- [Problem requirements]: Print all of the data exactly, but drop the pictures.

*** The data ***

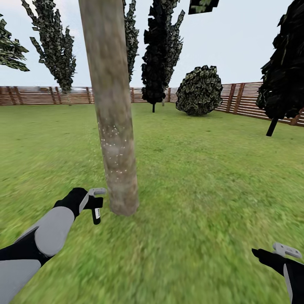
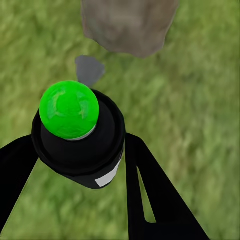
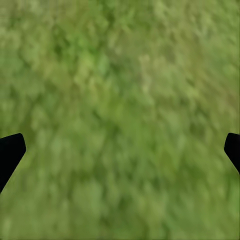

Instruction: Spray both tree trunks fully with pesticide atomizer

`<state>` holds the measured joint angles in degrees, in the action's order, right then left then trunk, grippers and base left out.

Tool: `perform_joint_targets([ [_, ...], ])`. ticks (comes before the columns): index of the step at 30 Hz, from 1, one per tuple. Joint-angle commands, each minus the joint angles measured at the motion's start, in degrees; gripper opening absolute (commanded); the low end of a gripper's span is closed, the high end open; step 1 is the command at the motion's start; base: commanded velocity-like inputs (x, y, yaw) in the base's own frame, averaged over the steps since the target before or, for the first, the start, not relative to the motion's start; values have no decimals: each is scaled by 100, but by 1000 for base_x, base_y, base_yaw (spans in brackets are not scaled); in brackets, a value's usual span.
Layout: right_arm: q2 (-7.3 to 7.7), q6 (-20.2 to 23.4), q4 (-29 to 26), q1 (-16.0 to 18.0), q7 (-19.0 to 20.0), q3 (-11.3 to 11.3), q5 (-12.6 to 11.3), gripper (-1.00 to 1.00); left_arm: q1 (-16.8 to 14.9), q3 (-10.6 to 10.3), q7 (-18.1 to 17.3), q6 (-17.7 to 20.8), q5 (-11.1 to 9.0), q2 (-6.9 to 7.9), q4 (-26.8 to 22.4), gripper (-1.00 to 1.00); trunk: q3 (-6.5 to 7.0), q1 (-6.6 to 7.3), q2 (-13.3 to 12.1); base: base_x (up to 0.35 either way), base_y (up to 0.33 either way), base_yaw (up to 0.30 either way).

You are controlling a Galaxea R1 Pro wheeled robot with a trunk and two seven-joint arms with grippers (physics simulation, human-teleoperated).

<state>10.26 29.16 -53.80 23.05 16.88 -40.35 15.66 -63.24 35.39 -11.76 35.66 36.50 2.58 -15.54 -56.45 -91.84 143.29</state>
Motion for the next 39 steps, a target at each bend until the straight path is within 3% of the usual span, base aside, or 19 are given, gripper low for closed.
perform_joint_targets([
  [1,-3,19,-8,6,53,-17,60,100,1,38,-46,20,59,-6,-10,-100,-6,1,3,26,0,3],
  [20,-2,19,1,7,53,-17,60,100,118,30,-46,28,59,-24,-10,-100,-6,1,3,33,-6,68],
  [39,-4,19,1,6,55,-16,60,100,119,29,-46,37,59,-35,-10,-100,-41,1,3,-27,-287,119],
])
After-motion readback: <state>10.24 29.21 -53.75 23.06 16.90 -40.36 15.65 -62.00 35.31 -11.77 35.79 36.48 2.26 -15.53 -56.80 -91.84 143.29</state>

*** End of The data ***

- [Written solution]:
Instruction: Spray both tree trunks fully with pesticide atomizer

`<state>` holds the measured joint angles in degrees, in the action's order, right then left then trunk, grippers and base left out.

Tool: `perform_joint_targets([ [_, ...], ])`. ticks (comes before the columns): index of the step at 30 Hz, from 1, one per tuple. Joint-angle commands, each minus the joint angles measured at the motion's start, in degrees; gripper opening absolute (commanded); the low end of a gripper's span is closed, the high end open; step 1 is the command at the motion's start; base: commanded velocity-like inputs (x, y, yaw) in the base's own frame, averaged over the steps since the target before or, for the first, the start, not relative to the motion's start; values have no decimals: each is scaled by 100, but by 1000 for base_x, base_y, base_yaw (spans in brackets are not scaled); in brackets, a value's usual span.
Layout: right_arm: q2 (-7.3 to 7.7), q6 (-20.2 to 23.4), q4 (-29 to 26), q1 (-16.0 to 18.0), q7 (-19.0 to 20.0), q3 (-11.3 to 11.3), q5 (-12.6 to 11.3), gripper (-1.00 to 1.00); left_arm: q1 (-16.8 to 14.9), q3 (-10.6 to 10.3), q7 (-18.1 to 17.3), q6 (-17.7 to 20.8), q5 (-11.1 to 9.0), q2 (-6.9 to 7.9), q4 (-26.8 to 22.4), gripper (-1.00 to 1.00); trunk: q3 (-6.5 to 7.0), q1 (-6.6 to 7.3), q2 (-13.3 to 12.1); base: base_x (up to 0.35 either way), base_y (up to 0.33 either way), base_yaw (up to 0.30 either way).

You are controlling a Galaxea R1 Pro wheeled robot with a trunk and two seven-joint arms with grippers (physics simulation, human-teleoperated).

<state>10.26 29.16 -53.80 23.05 16.88 -40.35 15.66 -63.24 35.39 -11.76 35.66 36.50 2.58 -15.54 -56.45 -91.84 143.29</state>
Motion for the next 39 steps, a target at each bend until the straight path is within 3% of the usual span, base aside, or 19 are given, gripper low for closed.
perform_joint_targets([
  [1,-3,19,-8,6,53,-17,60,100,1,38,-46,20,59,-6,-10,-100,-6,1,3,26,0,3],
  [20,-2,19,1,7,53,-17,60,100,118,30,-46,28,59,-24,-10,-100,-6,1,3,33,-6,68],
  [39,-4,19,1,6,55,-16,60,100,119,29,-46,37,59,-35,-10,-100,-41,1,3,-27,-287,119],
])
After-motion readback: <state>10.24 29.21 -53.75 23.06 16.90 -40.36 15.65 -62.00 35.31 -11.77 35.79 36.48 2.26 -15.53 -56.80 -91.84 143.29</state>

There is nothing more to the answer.